Most drug-interaction alerts arrive as a verdict with no receipt. "Major interaction." Says who? Based on what? A clinician can't tell, so — under time pressure, for the hundredth alert that shift — they override it and move on. The alert was probably right. The opacity is what killed it.
We think an alert should arrive carrying its own evidence, in a format the EHR already speaks. Two ideas do the work: proof-carrying, and FHIR-native.
Proof-carrying: every claim shows its receipt
Every interaction we assert cites the FDA structured product label (SPL) sentence it came from — not "a reference," the actual span: the label's set ID, the LOINC section code (§34073-7, the drug-interactions section), and the verbatim sentence, down to the source document. Per-edge provenance completeness is 1.0 on our evaluation set: every asserted edge carries its span.

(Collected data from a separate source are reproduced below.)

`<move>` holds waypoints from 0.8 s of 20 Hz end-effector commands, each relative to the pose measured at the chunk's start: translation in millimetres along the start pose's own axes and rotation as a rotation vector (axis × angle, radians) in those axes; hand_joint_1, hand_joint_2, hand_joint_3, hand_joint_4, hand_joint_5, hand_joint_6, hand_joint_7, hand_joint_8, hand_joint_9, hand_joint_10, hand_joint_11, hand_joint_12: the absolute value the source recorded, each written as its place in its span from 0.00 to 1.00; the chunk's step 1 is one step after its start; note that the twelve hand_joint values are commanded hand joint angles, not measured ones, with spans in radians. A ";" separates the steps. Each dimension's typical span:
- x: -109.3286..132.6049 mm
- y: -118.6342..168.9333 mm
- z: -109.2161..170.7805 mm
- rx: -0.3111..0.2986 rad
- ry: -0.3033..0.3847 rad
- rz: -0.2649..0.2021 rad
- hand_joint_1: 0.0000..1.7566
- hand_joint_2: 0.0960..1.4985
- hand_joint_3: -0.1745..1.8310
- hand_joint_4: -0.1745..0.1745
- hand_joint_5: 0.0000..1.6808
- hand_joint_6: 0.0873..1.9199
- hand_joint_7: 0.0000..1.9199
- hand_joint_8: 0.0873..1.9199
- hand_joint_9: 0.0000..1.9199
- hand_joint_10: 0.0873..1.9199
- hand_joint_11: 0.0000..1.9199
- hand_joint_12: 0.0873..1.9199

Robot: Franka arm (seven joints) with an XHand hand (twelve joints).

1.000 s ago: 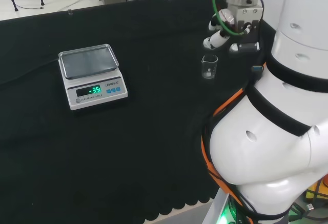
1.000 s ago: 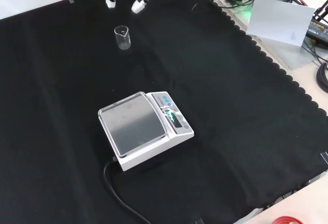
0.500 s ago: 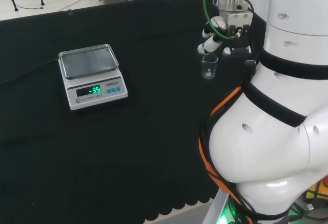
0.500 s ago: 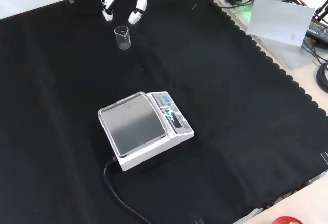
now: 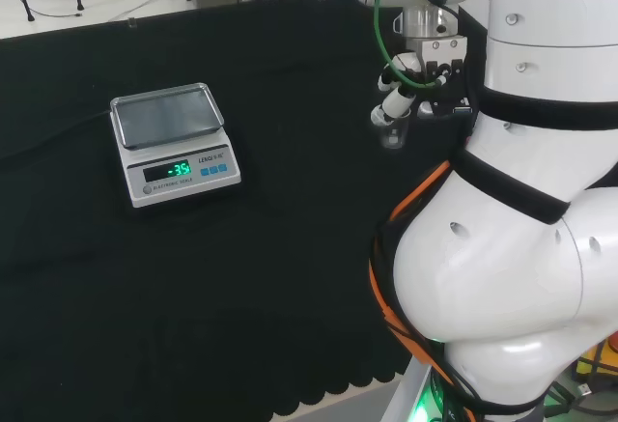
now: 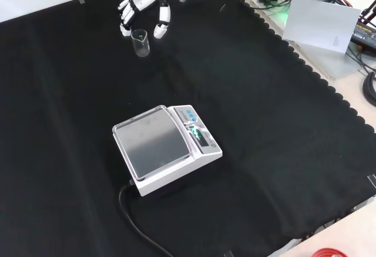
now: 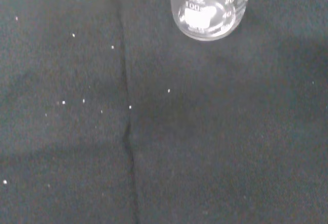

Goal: Pick up the beaker.

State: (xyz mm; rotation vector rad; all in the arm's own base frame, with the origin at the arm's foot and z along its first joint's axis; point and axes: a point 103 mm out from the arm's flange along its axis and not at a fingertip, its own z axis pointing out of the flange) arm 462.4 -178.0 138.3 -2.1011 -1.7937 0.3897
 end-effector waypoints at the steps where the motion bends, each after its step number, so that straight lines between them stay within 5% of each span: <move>1: -2.9 -2.7 9.6 0.014 0.000 -0.007 0.45 0.39 0.34 0.37 0.16 0.18 0.09 0.33 0.16 0.40 0.00 0.75; 16: -6.1 23.8 32.4 0.081 -0.009 0.010 0.46 0.37 0.33 0.39 0.16 0.10 0.05 0.32 0.13 0.40 0.00 0.75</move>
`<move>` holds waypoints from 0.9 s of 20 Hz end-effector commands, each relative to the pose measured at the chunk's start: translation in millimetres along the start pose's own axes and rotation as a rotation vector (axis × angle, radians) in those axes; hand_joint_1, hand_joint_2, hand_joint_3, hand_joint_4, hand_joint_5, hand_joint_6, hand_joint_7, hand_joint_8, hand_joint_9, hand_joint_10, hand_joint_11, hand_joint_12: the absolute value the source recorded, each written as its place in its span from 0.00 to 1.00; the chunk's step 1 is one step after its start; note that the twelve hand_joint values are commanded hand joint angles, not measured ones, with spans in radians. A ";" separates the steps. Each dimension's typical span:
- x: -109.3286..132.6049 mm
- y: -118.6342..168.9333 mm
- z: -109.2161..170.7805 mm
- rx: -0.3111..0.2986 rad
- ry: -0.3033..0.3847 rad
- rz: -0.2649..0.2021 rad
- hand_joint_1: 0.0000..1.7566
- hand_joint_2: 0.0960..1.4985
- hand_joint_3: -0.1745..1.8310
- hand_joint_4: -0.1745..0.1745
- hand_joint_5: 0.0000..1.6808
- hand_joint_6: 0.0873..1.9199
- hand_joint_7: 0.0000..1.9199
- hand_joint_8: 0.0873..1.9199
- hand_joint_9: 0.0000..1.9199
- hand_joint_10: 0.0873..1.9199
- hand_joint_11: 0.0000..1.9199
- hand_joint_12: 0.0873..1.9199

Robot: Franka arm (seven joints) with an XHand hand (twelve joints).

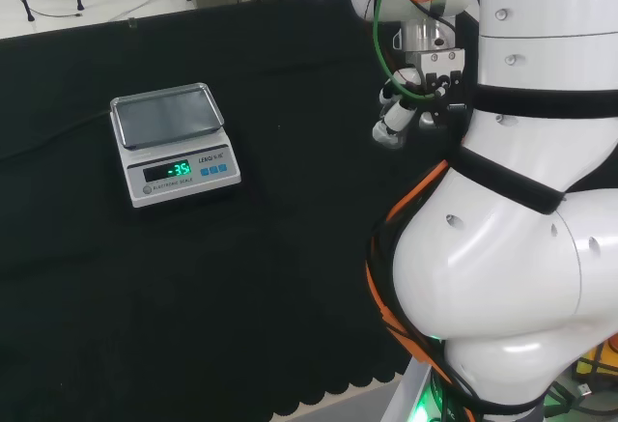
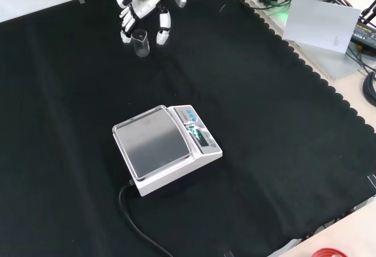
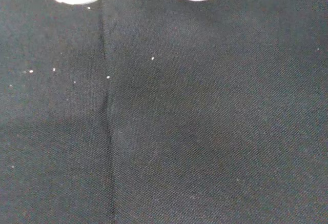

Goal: Pick up the beaker.

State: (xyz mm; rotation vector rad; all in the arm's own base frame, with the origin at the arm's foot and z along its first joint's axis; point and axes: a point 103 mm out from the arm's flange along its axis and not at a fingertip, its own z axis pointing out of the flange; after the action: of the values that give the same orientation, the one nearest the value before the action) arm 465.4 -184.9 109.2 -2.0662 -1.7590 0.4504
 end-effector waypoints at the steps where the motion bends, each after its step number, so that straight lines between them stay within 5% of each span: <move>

For a derived interaction — one composed along a mechanism chain — the proof is the path. The flagship example is clarithromycin ↔ simvastatin via CYP3A: the reasoner walks "clarithromycin inhibits CYP3A4" and "simvastatin is a substrate of CYP3A4," and hands you both cited label spans as the two-hop proof. The alert isn't "trust me." It's "here's the derivation; check it."
That's the real answer to alert fatigue. You don't fight overrides with louder alerts; you fight them by making every alert interrogable.
FHIR-native: it drops into the tools you already run
An explainable alert is worthless if it can't reach the point of care, so the delivery is standards-native:
- CDS Hooks — a worked example emits the discovery response plus the cards an EHR renders, and each card's
detailcarries the SPL basis. (It's a demo over one synthetic patient — no PHI, not a deployment — and labeled as such.) - FHIR ClinicalUseDefinition — interactions serialize as the R5 resource built for exactly this, so a FHIR-literate system ingests them without a custom adapter.
- RDF / Turtle — for graph-native consumers, the same knowledge exports as a
.ttlsubset you can load into a triple store and query directly.
No incumbent ships an alert that is both auditable to its source label and delivered in the EHR's own idiom. That combination — proof plus protocol — is the product.
The honest frame
This is a build-in-public project. The CDS-Hooks surface is a demo, not a hardened deployment; coverage is a growing corner of the interaction space, not parity with a million-pair catalog; and the FHIR-RDF export is a well-scoped subset, not full OWL/ShEx conformance. We say all of that out loud, because the whole pitch is that we show our work — and a database whose brand is honesty doesn't get to be coy about its own edges.
Every number here regenerates from cargo test. That's the point: you don't have to take the alert on faith. Neither do we.
Coverage is labeled growing, never parity. Public naming and launch timing are not yet decided. Evidence lives on-disk under research/shared/eval-data/.